▶ [Your assignment]: Would you copy out the whole listing exactly as given?

▶ [Recorded data]:

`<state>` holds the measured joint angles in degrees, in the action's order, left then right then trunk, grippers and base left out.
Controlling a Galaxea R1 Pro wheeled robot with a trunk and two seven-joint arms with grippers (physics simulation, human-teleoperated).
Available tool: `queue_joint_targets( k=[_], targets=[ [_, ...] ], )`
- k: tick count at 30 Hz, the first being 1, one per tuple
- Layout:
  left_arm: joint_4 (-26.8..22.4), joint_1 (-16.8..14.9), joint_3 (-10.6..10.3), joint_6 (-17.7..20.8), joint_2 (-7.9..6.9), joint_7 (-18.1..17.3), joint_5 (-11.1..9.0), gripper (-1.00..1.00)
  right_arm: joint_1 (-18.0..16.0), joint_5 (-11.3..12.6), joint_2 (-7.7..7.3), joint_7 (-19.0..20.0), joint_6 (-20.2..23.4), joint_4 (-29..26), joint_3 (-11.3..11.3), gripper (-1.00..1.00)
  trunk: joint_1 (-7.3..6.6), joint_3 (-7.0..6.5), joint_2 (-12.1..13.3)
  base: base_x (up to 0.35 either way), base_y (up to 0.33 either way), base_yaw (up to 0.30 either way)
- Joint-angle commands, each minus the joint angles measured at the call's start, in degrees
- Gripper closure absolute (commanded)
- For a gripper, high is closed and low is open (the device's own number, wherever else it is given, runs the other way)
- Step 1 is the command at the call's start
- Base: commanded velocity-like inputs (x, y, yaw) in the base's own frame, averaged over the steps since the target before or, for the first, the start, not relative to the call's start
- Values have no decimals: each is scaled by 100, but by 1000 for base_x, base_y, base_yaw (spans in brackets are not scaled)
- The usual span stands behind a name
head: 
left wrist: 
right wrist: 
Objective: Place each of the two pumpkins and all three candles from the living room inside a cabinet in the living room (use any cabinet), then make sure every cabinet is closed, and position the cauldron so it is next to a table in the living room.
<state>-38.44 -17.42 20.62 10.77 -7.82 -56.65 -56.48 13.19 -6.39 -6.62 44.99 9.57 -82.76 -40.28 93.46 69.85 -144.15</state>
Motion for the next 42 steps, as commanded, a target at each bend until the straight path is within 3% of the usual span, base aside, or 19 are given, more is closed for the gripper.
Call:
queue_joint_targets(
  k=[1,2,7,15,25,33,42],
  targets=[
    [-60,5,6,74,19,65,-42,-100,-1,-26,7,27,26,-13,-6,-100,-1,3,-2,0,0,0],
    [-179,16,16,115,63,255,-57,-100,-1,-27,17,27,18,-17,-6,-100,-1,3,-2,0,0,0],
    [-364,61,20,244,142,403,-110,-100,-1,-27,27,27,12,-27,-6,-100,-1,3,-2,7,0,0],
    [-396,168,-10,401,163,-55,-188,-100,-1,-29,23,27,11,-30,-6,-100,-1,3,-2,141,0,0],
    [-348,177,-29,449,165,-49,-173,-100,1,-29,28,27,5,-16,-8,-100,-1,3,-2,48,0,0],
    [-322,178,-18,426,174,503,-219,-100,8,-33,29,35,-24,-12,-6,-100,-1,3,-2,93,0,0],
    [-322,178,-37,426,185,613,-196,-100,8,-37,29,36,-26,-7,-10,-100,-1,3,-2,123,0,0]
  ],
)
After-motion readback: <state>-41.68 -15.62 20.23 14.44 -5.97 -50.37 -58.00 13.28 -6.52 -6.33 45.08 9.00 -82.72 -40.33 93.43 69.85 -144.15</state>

▶ [Answer to this problem]:
`<state>` holds the measured joint angles in degrees, in the action's order, left then right then trunk, grippers and base left out.
Controlling a Galaxea R1 Pro wheeled robot with a trunk and two seven-joint arms with grippers (physics simulation, human-teleoperated).
Available tool: `queue_joint_targets( k=[_], targets=[ [_, ...] ], )`
- k: tick count at 30 Hz, the first being 1, one per tuple
- Layout:
  left_arm: joint_4 (-26.8..22.4), joint_1 (-16.8..14.9), joint_3 (-10.6..10.3), joint_6 (-17.7..20.8), joint_2 (-7.9..6.9), joint_7 (-18.1..17.3), joint_5 (-11.1..9.0), gripper (-1.00..1.00)
  right_arm: joint_1 (-18.0..16.0), joint_5 (-11.3..12.6), joint_2 (-7.7..7.3), joint_7 (-19.0..20.0), joint_6 (-20.2..23.4), joint_4 (-29..26), joint_3 (-11.3..11.3), gripper (-1.00..1.00)
  trunk: joint_1 (-7.3..6.6), joint_3 (-7.0..6.5), joint_2 (-12.1..13.3)
  base: base_x (up to 0.35 either way), base_y (up to 0.33 either way), base_yaw (up to 0.30 either way)
- Joint-angle commands, each minus the joint angles measured at the call's start, in degrees
- Gripper closure absolute (commanded)
- For a gripper, high is closed and low is open (the device's own number, wherever else it is given, runs the other way)
- Step 1 is the command at the call's start
- Base: commanded velocity-like inputs (x, y, yaw) in the base's own frame, averaged over the steps since the target before or, for the first, the start, not relative to the call's start
- Values have no decimals: each is scaled by 100, but by 1000 for base_x, base_y, base_yaw (spans in brackets are not scaled)
- The usual span stands behind a name
head: 
left wrist: 
right wrist: 
Objective: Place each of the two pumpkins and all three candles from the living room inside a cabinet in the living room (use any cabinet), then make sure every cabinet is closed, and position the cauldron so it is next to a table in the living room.
<state>-38.44 -17.42 20.62 10.77 -7.82 -56.65 -56.48 13.19 -6.39 -6.62 44.99 9.57 -82.76 -40.28 93.46 69.85 -144.15</state>
Motion for the next 42 steps, as commanded, a target at each bend until the straight path is within 3% of the usual span, base aside, or 19 are given, more is closed for the gripper.
Call:
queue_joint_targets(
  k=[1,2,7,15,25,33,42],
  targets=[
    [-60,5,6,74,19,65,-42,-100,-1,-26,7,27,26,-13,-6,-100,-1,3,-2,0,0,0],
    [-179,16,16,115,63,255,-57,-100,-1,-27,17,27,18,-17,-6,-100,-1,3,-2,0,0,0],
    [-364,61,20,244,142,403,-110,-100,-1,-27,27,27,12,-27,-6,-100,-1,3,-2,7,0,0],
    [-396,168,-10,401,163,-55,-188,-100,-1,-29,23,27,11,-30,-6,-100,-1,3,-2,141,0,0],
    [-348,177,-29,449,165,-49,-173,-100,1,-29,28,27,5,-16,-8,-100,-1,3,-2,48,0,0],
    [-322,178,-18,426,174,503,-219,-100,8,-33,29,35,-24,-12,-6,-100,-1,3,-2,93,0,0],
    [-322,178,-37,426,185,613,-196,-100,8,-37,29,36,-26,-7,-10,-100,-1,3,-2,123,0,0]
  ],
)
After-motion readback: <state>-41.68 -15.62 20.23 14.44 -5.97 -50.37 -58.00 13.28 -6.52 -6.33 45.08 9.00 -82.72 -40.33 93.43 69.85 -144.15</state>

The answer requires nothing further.